At K-Message, we usually praise innovation, courage and development of new ways of dealing with complicated problems. 23andme could be a hero of our story. But Mrs Anne Wojcicki‘s approach is hard to support.

FDA’s concerns

FDA’s main concern is, as specified in the letter, a potential risk of negative impact of the often alarming test results coming from PGS. False positive or false negative from the PGS may affect actions of the people. Someone who was falsely informed that has high risk of breast cancer (BRCA mutation), can undergo prophylactic surgery, chemoprevention, invasive screenings and last, but not least will suffer tremendous psychological stress.
On the other hand, false negative may lead people from the risk groups to ignore prevention at all. Another dangerous part of 23andme service is informing about personal reaction to the drug. It produces a risk of “self-managing” therapy and lowering adherence to the therapy prescribed by real HCP. Such non-compliance may lead to serious risk of illness, injury and even death, as in the FDAs example of wayfarin, popular anticoagulant or “blood thinner“, which may cause internal bleeding if overdosed.

Problems with 23andme technology

23andme technology is far from being bulletproof. The assumptions it bases on, the links between particular genes and diseases are not really mapped and confirmed in regular clinical trials on big samples. Even Mrs. Wojcicki admits, that her goal is to gather a test sample big enough to  falsify the assumptions on which results are presented to the patients.
But it is not only about state-of-knowledge about human genome as today. Even the software that generates PGS results can mislead patients, as described in this personal story “My deadly disease was just a bug”. It also happened, that 23andme simply mixed the samples and 96 of its users recveived data od someone else, who just had a bad luck to have his/hers saliva on the same testing  plate.
It does not make Mrs. Wojcicki any more apologetic though.

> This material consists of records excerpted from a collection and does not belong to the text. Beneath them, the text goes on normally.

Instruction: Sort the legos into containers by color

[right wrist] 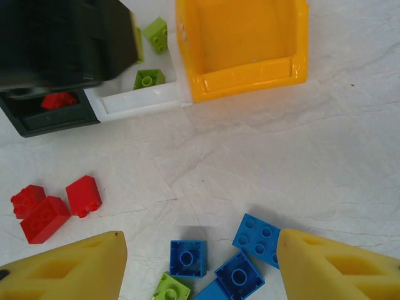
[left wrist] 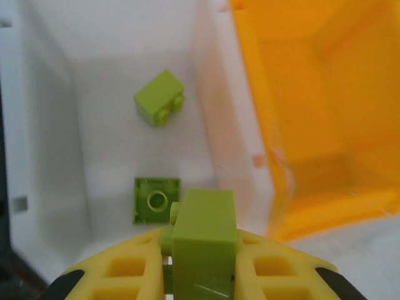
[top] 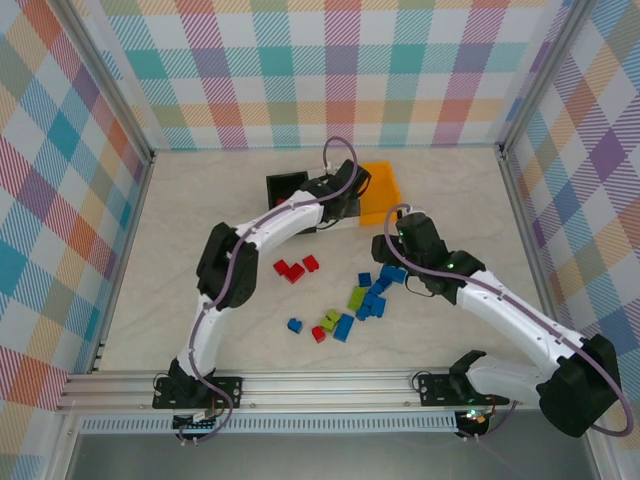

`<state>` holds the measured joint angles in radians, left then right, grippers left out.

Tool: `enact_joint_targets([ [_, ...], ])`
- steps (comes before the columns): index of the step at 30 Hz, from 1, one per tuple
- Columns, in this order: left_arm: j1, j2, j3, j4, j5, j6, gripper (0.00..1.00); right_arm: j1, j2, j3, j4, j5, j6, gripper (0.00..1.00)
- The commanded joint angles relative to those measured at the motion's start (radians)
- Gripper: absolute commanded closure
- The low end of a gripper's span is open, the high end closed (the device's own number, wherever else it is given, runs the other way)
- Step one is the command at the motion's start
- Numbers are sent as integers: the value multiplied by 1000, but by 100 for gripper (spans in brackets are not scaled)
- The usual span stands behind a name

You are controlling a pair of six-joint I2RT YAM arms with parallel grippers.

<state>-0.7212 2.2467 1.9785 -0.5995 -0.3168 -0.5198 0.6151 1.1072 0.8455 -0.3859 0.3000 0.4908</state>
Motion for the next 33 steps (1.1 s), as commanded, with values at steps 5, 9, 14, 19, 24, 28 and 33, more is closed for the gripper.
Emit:
enact_joint_targets([
  [5, 16, 130, 202, -66, -89, -26, 77, -5, -7, -20, -8, -21, -8, 34],
  [9, 31, 206, 324, -172, -72, -33, 57, -5, 2, -22, -11, -56, -4, 32],
  [14, 33, 81, 188, -90, -3, -65, 35, -5, 19, 2, -21, -120, -19, 32],
  [19, 25, -188, -98, 50, 42, -93, 19, -19, 102, 58, -14, -149, -34, 35],
  [24, 25, -495, -472, 173, 62, -152, 5, -65, 318, 197, 49, -191, -45, 33],
  [28, 19, -690, -681, 166, 83, -158, 3, -104, 519, 351, 65, -214, -50, 32],
  [33, 18, -894, -883, 108, 92, -175, 2, -154, 711, 506, 87, -226, -62, 30],
])
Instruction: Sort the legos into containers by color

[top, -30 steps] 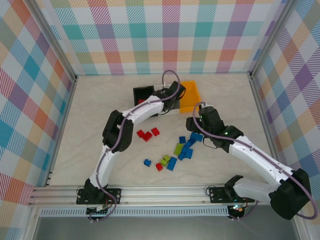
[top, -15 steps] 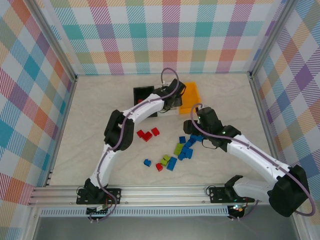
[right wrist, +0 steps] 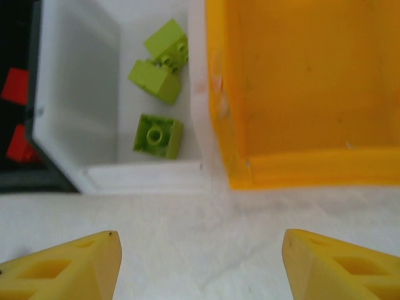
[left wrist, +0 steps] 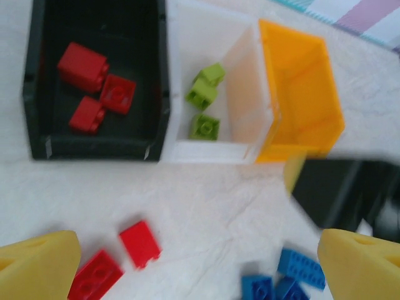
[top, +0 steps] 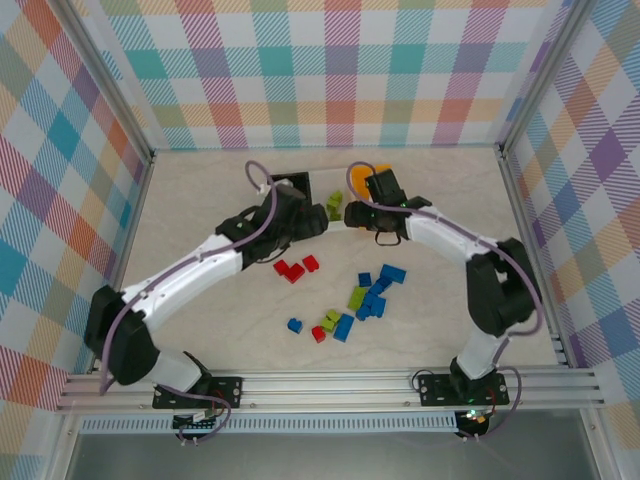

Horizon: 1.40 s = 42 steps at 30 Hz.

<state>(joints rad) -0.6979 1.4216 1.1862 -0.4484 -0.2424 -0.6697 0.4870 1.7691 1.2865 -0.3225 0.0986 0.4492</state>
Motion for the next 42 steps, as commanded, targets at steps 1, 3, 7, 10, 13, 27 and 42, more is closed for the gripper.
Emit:
enact_joint_targets([
  [1, -6, -101, -121, -52, 16, -29, 2, -35, 74, 86, 33, -36, -21, 30],
  [3, -5, -168, -182, -73, 7, -37, 1, -45, 121, 137, 31, -57, -26, 29],
  [7, -5, -251, -259, -115, -18, -44, 0, -44, 192, 213, 27, -105, -22, 29],
  [10, -5, -278, -289, -129, -29, -45, 0, -44, 232, 246, 19, -108, -12, 29],
  [13, -5, -289, -301, -133, -36, -48, 0, -41, 261, 271, 10, -119, -6, 30],
  [27, -2, -298, -326, -138, -55, -46, 0, 50, 178, 155, 53, -131, 23, 31],
  [42, 41, -392, -337, -268, -148, -75, 0, 260, 62, 31, -102, -81, -91, 36],
])
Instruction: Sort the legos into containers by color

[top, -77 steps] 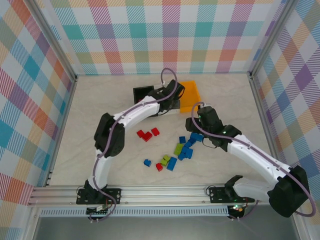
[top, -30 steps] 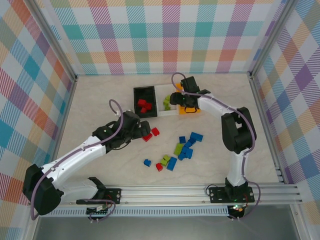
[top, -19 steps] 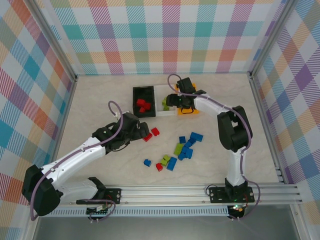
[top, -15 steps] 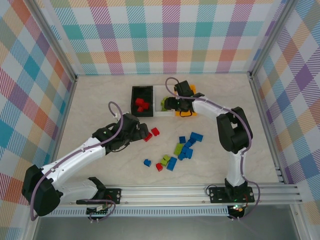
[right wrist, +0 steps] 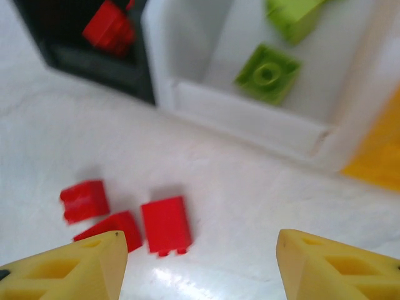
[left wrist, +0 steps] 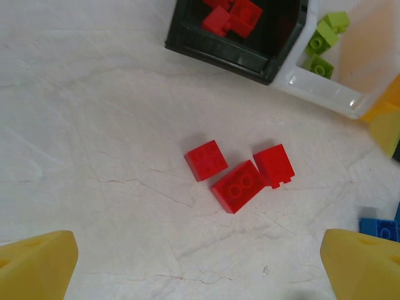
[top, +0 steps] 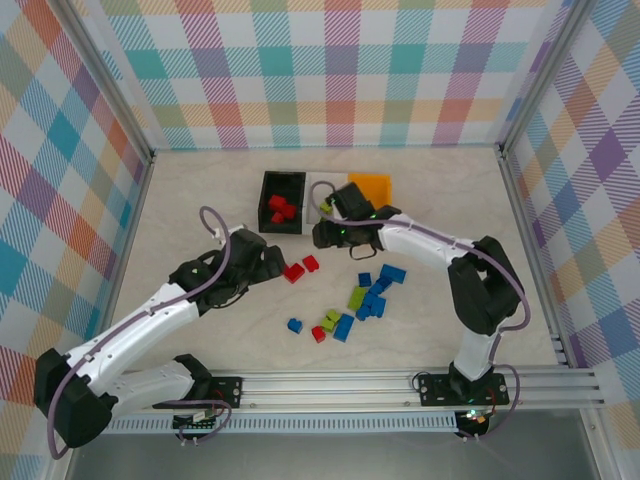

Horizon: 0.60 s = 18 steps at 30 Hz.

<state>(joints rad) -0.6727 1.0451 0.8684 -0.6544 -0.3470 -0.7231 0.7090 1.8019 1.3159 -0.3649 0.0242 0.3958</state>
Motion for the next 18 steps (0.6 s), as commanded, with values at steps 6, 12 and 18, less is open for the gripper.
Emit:
enact_joint_targets([
  [6, 22, -15, -28, -79, -28, -33, 0, 88, 140, 87, -122, 81, -76, 46],
  [12, 28, -35, -34, -81, -29, -30, 0, 130, 206, 130, -167, 118, -123, 46],
  [18, 36, -31, -36, -75, -19, -26, 0, 142, 279, 193, -183, 127, -142, 42],
])
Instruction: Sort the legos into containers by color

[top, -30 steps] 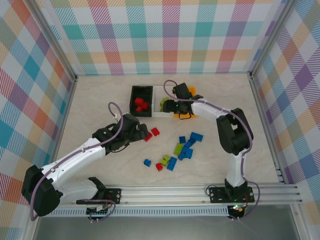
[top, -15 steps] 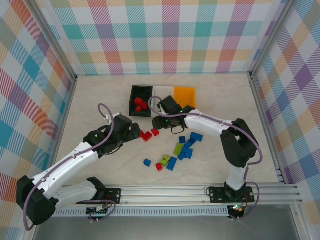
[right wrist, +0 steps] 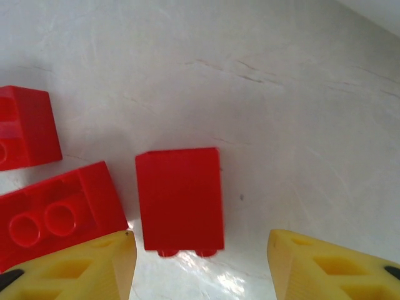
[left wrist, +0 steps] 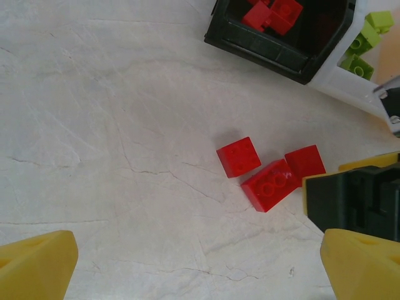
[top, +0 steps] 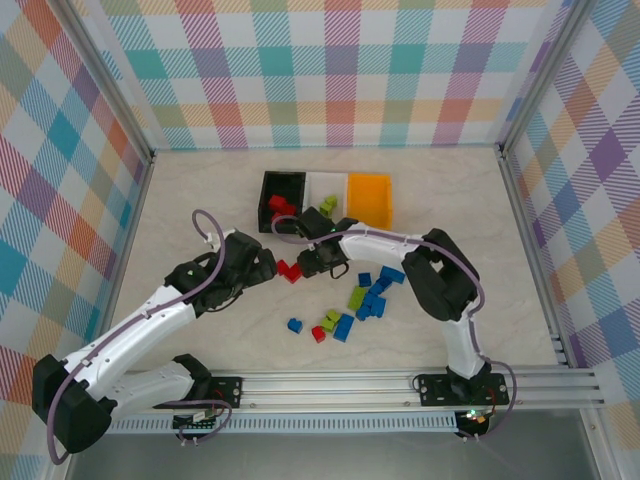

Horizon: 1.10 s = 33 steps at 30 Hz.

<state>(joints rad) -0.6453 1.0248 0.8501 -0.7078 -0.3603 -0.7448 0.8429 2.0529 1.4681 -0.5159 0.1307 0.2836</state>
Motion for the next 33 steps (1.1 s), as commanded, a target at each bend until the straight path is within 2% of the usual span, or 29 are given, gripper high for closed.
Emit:
enact_joint_targets([
  [1, 10, -11, -18, -22, -3, -4, 0, 11, 39, 53, -33, 22, -34, 42],
  [9, 16, -15, -18, -24, 0, -1, 0, 16, 114, 114, -61, 44, -41, 45],
  [13, 18, -15, -19, -24, 3, -2, 0, 16, 110, 97, -50, 43, -37, 56],
  [19, 19, -14, -19, -21, 1, -3, 0, 16, 58, 52, -3, 48, -35, 67],
  [25, 21, -9, -31, -22, -6, -10, 0, 16, -73, 33, 47, 38, -41, 69],
  [29, 22, -9, -43, -15, -6, -17, 0, 6, -99, 140, 29, 31, -68, 69],
  [33, 24, -8, -54, -9, -2, -25, 0, -29, -13, 322, -1, 25, -78, 68],
])
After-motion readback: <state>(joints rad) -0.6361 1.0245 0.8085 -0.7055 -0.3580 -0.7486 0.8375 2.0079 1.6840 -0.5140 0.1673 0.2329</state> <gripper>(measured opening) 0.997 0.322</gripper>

Linda Avey and Anne Wojcicki of 23 and Me
Linda Avey and Anne Wojcicki of 23 and Me (Photo credit: dfarber)

Right to know, but what?

The problem is, Mrs. Wojcicki often diminishes such concerns. She said once, that the main concern of doctors is that her service generates “non-billable, educated questions“. When the Agency first warned 23andme together with other gene testing companies in 2010, Mrs. Wojcicki’s line of defense was freedom to know information about your own body.
FDA has nothing against testing itself and having this knowledge available. The problem is that the knowledge has to be true and not misleading. As Mrs. Elizabeth A. Mansfield, director of personalized medicine in the F.D.A.’s medical device division, said to NYT, the agency agreed that people had a right to their genetic information.
The concern, she said, was that 23andMe was also providing interpretations of what that data meant medically. Some commentators, that come more from a tech than pharma tend to see the conflict between 23andme and FDA as “new vs old” clash.
We believe it is not the case this time. It is rather good ol’ regulatory action against dangerous false claim in healthcare, or even quackery. 23andme does not offer substantial evidence to support the reports provided to their clients. Their often misleading information can lead to health risk, and therefore FDA has to intervene. It has nothing to do with freedom of the information, as the information is too often false and affects really important matter.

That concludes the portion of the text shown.